WHAT THE TASK ASKS —
Only these lines of the data below are wanted: the one with "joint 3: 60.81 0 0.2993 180", the one with "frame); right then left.", and any lines between them, each repeated exactly.
====== GIVEN RECORDS ======
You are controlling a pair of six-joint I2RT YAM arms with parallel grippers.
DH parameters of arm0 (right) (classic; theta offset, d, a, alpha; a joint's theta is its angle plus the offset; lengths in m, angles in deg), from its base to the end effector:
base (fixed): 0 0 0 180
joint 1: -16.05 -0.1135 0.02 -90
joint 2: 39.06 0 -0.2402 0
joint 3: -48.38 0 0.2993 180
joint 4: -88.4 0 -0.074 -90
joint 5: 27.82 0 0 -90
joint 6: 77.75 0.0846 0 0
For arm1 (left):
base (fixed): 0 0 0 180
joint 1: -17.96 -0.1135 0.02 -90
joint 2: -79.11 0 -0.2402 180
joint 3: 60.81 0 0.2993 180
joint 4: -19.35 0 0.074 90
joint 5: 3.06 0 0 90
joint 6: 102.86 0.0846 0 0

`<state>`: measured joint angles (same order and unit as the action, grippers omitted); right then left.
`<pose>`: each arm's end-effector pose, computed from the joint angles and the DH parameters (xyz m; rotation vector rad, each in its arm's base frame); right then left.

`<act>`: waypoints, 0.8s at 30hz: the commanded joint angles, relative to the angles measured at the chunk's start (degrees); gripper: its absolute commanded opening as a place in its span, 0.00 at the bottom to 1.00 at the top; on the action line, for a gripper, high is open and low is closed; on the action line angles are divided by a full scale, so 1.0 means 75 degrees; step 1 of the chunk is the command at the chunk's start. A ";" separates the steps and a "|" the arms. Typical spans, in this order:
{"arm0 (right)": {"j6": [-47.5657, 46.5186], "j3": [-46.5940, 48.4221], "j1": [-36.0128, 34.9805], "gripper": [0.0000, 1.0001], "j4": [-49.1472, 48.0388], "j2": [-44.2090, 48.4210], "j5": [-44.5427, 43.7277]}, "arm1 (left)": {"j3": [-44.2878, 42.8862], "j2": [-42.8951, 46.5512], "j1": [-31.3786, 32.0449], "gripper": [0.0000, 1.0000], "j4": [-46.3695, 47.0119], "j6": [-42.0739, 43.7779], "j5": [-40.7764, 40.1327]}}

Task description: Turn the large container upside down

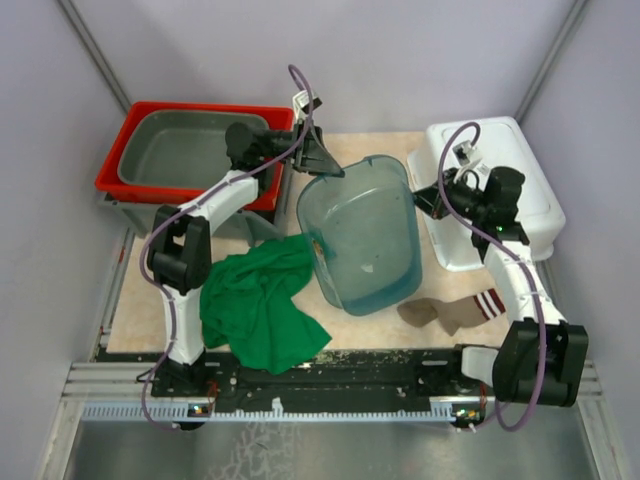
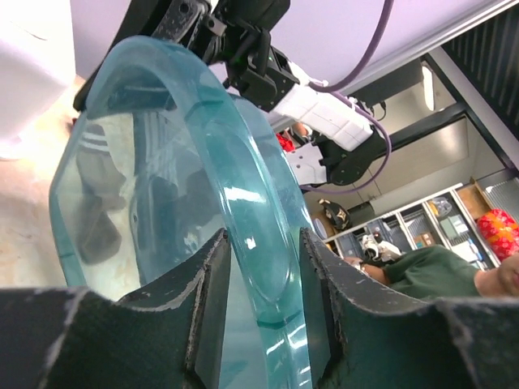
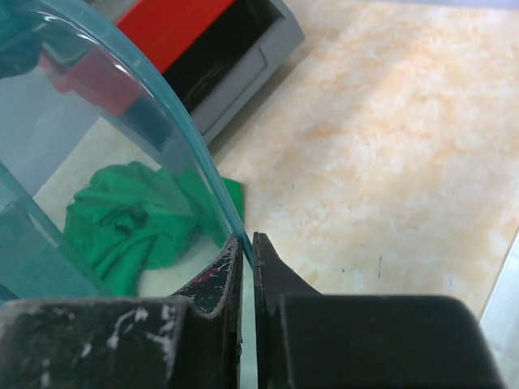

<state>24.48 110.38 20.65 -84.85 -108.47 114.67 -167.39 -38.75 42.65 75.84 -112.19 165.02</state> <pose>0.3583 0.0385 0.2691 -0.3951 1.7683 0.9198 0.4108 -0.2800 0.3322 0.8266 1.7143 -2.1757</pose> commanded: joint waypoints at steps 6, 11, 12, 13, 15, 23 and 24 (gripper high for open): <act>0.0686 -0.0497 -0.0144 0.00 -0.0213 0.0448 -0.0977 | -0.0531 -0.0276 0.0091 0.63 -0.2185 0.2308 -0.0547; 0.0475 -0.0690 -0.0138 0.00 -0.0075 0.0484 -0.1194 | -0.0734 -0.0161 0.0077 0.94 -0.3656 0.3504 -0.0818; 0.0408 -0.0714 -0.0141 0.00 -0.0029 0.0501 -0.1257 | -0.0802 -0.0119 0.0081 0.99 -0.4059 0.3813 -0.0884; 0.0373 -0.0738 -0.0138 0.00 -0.0010 0.0533 -0.1315 | -0.0888 -0.0089 0.0083 1.00 -0.4492 0.4167 -0.0967; 0.0177 -0.0738 -0.0138 0.00 0.0187 0.0592 -0.1494 | -0.1118 -0.0013 0.0072 1.00 -0.5673 0.5043 -0.1193; -0.0168 -0.0806 -0.0138 0.00 0.0425 0.0780 -0.1851 | -0.2073 0.0133 -0.0043 1.00 -0.9320 0.7822 -0.2423; -0.0216 -0.0807 -0.0141 0.00 0.0459 0.0799 -0.1862 | -0.2155 0.0128 -0.0070 1.00 -0.9598 0.8028 -0.2551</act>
<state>24.37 104.19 19.90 -80.26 -104.86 102.10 -180.16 -40.61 42.85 19.01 -64.85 151.38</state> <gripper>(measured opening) 0.036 0.998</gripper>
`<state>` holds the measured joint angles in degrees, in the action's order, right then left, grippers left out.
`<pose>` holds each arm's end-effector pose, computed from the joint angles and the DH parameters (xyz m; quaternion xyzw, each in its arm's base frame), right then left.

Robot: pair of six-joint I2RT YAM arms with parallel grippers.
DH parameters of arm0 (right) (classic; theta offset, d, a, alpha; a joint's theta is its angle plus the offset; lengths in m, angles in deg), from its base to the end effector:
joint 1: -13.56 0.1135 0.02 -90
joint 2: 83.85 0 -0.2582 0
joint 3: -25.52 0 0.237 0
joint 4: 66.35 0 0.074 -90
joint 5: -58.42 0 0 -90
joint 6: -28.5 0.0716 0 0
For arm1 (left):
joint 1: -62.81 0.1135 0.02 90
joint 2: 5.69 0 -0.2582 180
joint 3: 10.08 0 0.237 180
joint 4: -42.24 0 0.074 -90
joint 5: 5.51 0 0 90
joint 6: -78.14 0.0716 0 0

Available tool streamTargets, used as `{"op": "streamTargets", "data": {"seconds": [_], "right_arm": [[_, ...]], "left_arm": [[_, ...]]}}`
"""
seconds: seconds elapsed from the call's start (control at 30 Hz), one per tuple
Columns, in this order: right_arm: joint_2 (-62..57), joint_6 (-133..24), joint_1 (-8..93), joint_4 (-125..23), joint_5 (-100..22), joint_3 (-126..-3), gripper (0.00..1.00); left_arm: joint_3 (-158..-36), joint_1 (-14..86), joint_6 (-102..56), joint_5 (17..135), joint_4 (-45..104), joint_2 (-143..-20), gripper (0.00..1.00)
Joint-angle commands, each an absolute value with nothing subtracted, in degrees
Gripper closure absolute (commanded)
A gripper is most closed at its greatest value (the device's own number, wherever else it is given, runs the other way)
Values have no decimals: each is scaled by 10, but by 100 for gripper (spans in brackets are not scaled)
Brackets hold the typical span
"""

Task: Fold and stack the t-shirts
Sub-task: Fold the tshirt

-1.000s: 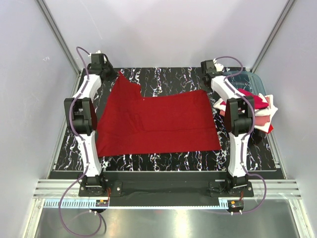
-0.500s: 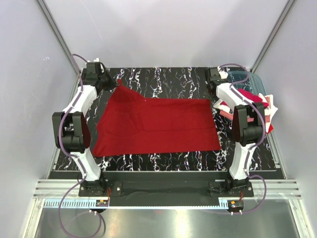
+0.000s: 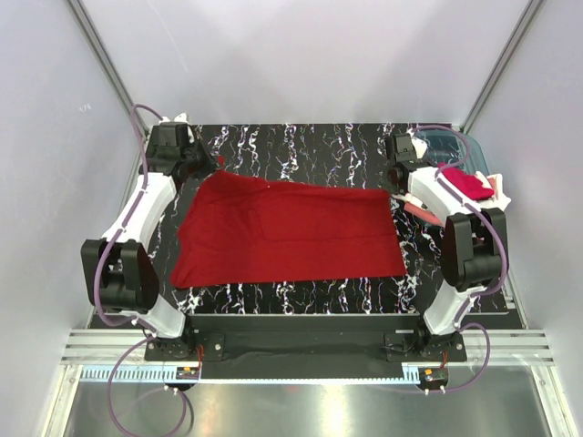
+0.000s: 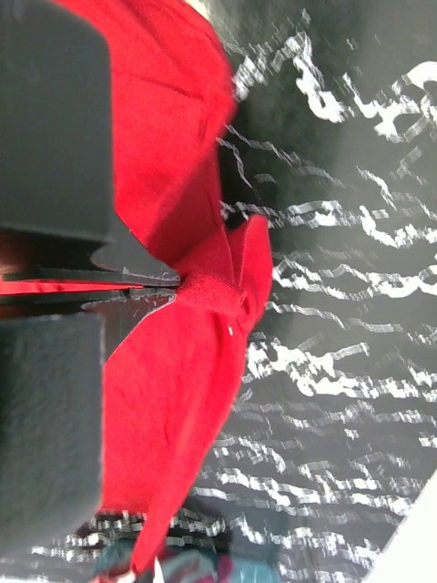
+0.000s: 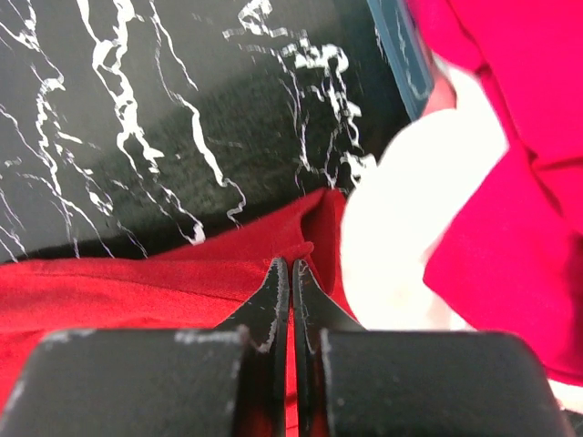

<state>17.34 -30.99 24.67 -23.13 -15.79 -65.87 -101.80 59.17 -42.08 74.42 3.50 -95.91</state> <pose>0.3861 0.0560 0.2123 0.2012 0.9186 -0.0102 0.3399 0.3714 -0.0362 0.2905 -0.1672 0.8775 -0.2041 0.4005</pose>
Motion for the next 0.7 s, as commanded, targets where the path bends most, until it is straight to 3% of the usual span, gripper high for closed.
{"op": "streamTargets", "data": {"seconds": [0.0,0.3,0.67], "right_arm": [[134,-301,247,-251,-165,-636,100],[91,-299,247,-254,-161,-601,100],[53,-290,247,-249,-143,-580,100]], "left_arm": [[-996,594,-388,792,1,-900,100],[-960,595,-351,867,-59,-822,100],[-907,595,-352,874,-65,-765,100]]}}
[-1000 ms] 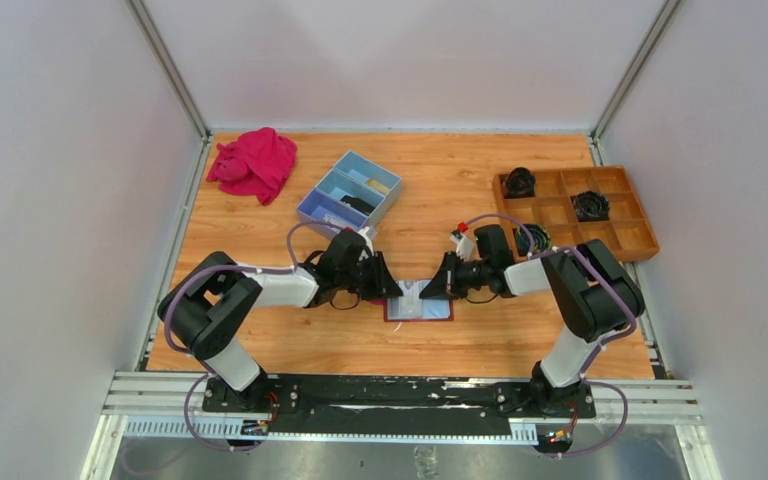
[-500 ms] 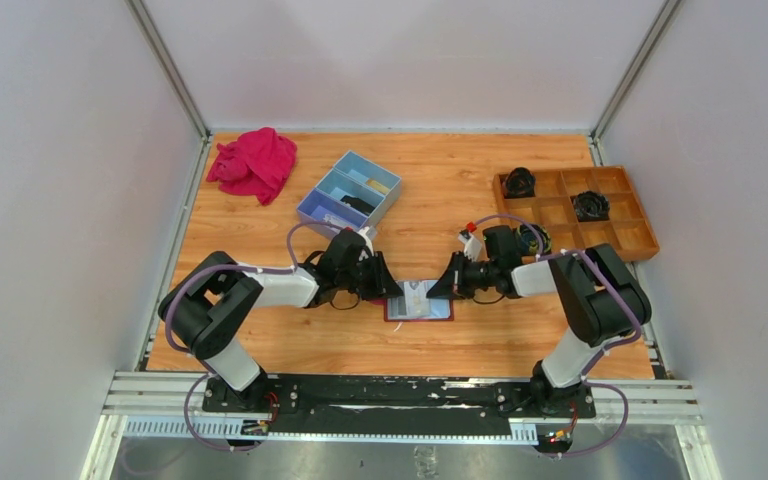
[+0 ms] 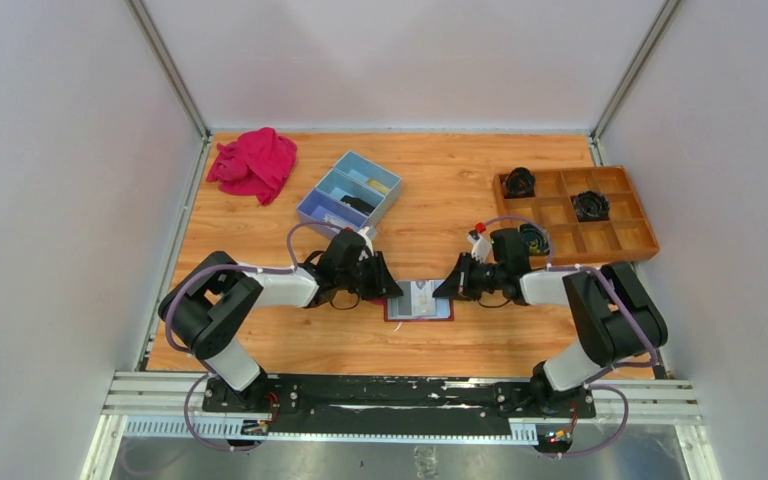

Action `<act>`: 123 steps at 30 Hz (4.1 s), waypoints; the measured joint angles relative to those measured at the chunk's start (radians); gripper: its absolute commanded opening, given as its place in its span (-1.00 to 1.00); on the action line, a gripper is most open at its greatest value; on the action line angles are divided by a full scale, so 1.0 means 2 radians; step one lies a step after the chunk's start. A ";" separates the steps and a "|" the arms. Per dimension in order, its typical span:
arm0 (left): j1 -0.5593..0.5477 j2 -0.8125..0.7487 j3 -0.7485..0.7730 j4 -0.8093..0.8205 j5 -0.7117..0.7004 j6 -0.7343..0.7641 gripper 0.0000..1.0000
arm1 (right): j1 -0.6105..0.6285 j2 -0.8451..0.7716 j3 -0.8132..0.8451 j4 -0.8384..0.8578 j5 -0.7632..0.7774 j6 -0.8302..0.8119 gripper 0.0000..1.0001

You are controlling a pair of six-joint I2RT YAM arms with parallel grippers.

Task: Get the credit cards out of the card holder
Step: Remove the credit card from the card holder, then place the credit card in the storage box.

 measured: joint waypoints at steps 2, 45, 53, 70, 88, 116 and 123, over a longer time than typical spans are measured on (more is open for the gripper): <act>0.000 0.000 0.000 0.000 0.000 0.000 -0.42 | -0.001 -0.019 -0.005 -0.011 0.008 -0.001 -0.99; 0.000 -0.083 0.018 -0.066 0.057 0.018 0.02 | -0.005 -0.196 -0.013 -0.085 0.020 0.006 -1.00; 0.000 -0.083 0.025 -0.063 0.096 0.011 0.02 | -0.005 -0.194 -0.013 0.005 -0.039 0.055 -0.99; 0.001 -0.106 0.035 -0.020 0.123 -0.040 -0.23 | 0.018 -0.141 -0.015 0.121 -0.075 0.122 -1.00; 0.012 -0.127 0.035 -0.020 0.106 -0.057 -1.00 | 0.019 -0.121 -0.018 0.122 -0.075 0.121 -0.16; 0.211 -0.149 0.001 -0.017 -0.126 -0.079 -1.00 | -0.021 -0.203 -0.013 -0.073 -0.003 0.029 -0.03; 0.211 -0.108 0.021 -0.017 -0.171 -0.086 -1.00 | -0.021 -0.204 -0.013 -0.076 -0.003 0.026 -0.04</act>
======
WRITTEN REPLY —
joint 3: 60.81 0 0.2993 180
joint 4: -19.35 0 0.074 90
joint 5: 3.06 0 0 90
joint 6: 102.86 0.0846 0 0

`<state>`: measured joint angles (same order and unit as the action, grippers omitted); right then left.
`<pose>`: each arm's end-effector pose, computed from the joint angles and the DH parameters (xyz m; rotation vector rad, each in its arm's base frame); right then left.

The generated output is now complete.